Seizure Service Dogs: NSDF Canine Heroes

 Canine Heroes of National Seizure Disorders Foundation

Seizure Service Dogs

Meet Anja, a trained seizure service dog actively assisting Michael VonErich ,National Seizure Disorders Foundation member and seizure survivor. Anja is a 6 year old German Shepard. She was not initially trained to be a service dog but her trainer thought she could be. Michael and Anja met in July 2010. After 2 weeks Michael put a vest, complete with training patches, on Anja and they started working together. Within about a month they had bonded. Anja started showing signs when she felt things were not right with Michael. Now, she starts barking, batting at Michael’s legs and crying when she detects seizure sensitivity in Michael . “I’ve learned to listen to her. When she acts like this I stop, sit down and wait. She has never been wrong. Sometimes it’s a gran mal and sometimes it’s just me needing to rest.” Michael shared during conversation with National Seizure Disorders Foundation CEO, Tonya Heathco.

In closing Michael said the purpose for honoring Anja today was  hope that the information will educate others and encourage many to give to NSDF Doggy Dollars Campaign so that people,like Michael,living with seizures can know Freedom and Peace of a higher quality of life. Anja is honored today and everyday by National Seizure Disorders Foundation and NSDF Community as a true canine hero.

Help Canine Heroes continue to serve with your donations today to

NSDF Doggy Dollar Campaign:

Meet Bootsy, a mixed Shepard/Beagle. A rescued dog turned hero for Richard Goodman, National Seizure Disorders Foundation member and seizure survivor. Richard shares a memory with NSDF today:  “One time long ago, I had a seizure in the kitchen and Bootsy saved my life. Bootsy came over to me barked , brought every one of his toy over to me in attempt to comfort me, then he went to my dad tugged on his sleeve,and brought him to the kitchen where I was actively seizing. Bootsy barked and growled knowing something was happening in my body that was beyond normal. Bootsy was so protective he had to be pulled off so my dad could help me. Without Bootsy constantly by my side, my dad would have not known of the seizure and I would not have recovered. “

Richard volunteers his time to help other animals in tribute to his long time friend and hero Bootsy after Bootsy’s passing of old age not long ago. Bootsy is sorely missed daily by Richard and honored today and everyday by National Seizure Disorders Foundation and the NSDF Community as a true canine hero of NSDF.

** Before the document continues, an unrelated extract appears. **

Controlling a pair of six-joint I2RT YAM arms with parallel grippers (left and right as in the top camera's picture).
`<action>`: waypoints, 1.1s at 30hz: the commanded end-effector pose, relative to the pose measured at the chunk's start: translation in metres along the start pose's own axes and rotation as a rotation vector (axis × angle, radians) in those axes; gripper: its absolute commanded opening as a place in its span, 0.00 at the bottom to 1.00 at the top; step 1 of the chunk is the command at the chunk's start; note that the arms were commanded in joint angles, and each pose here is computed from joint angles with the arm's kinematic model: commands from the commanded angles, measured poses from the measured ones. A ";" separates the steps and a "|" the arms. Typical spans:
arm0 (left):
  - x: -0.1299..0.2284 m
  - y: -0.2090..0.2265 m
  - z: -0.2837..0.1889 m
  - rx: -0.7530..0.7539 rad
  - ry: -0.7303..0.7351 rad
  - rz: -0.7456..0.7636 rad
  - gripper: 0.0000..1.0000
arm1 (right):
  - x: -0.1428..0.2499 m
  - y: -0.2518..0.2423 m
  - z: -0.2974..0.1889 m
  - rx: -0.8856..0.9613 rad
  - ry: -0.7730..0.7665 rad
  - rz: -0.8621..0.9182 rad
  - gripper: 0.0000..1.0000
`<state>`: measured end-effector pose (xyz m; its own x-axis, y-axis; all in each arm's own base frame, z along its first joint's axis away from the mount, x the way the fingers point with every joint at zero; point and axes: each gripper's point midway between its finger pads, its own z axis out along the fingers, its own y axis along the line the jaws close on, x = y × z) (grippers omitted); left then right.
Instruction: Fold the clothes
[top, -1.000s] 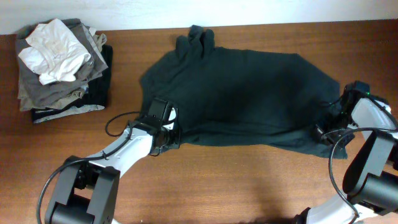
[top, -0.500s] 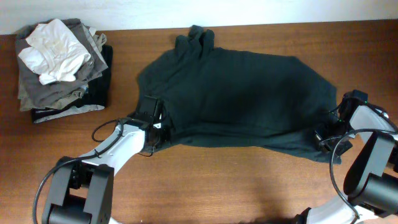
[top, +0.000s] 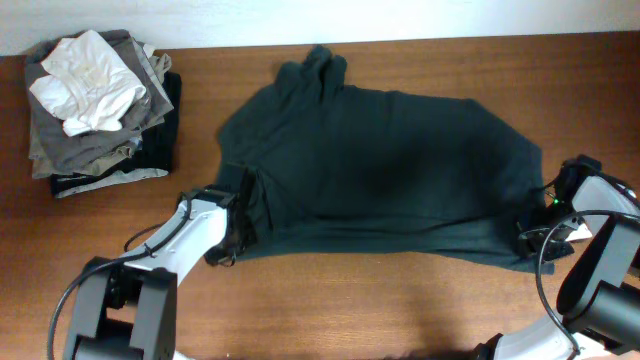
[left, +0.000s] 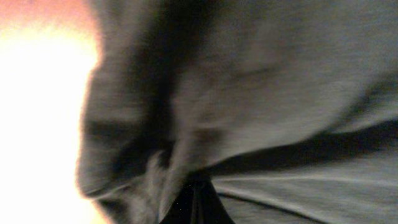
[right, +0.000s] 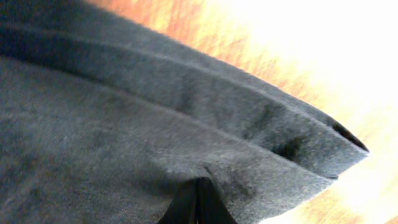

One of the first canine heroes introduced to National Seizure Disorders Foundation was Cole, seizure service dog to National Seizure Disorders Foundation member Jeff Conn. Read their story HERE.

Help Our Canine Heroes today by donating to

NSDF Doggy Dollar Campaign

What is Doggy Dollars Campaign?A campaign with a dual purpose; raising funds to place trained seizure service dogs with qualified seizure survivors and raising awareness.

NSDF Doggy Dollars Campaign is brought to you today to give you the opportunity to give $1 or more in order to increase the quality of life of a seizure survivor through the service of a seizure service dog. For more about Doggy Dollars and Seizure Service dogs, please visit the links below:

Do you prefer to donate using an alternative method? We accept checks, money orders and direct deposits. For direct deposit information please message: Tonya Heathco  To donate using check or money order through the postal service, make check out to:

National Seizure Disorders Foundation

c/o Tonya Heathco

228 College Street 

Burns TN 37029

Are you familiar with a seizure service dog and would like to honor the canine hero by sharing a bit about the canine hero? Please submit a paragraph or two telling our readers about this canine hero. Please include your full name, contact information, and your status( seizure survivor,caregiver, professional, unaffected) with a good picture of the hero to Our team will review your information for publication to National Seizure Disorders Foundation website.

Founder NSDF


17 Responses to Seizure Service Dogs: NSDF Canine Heroes

  1. Hello. My twenty year old son is a junior T Southern Methodist University. Over the past 6 months he has experienced epilepsy type seizures which he is being treated for. He is an ex athlete in N. American hockey and football so we are trying with the specialists the cause. Anyway my wife had an interesting idea about a service dog. Any suggestions? We have had and continue to be blessed by adopting rescue dogs. He has grown up with multiple four legged friends his whole life and loves them. Any suggestions? Thank you for your help.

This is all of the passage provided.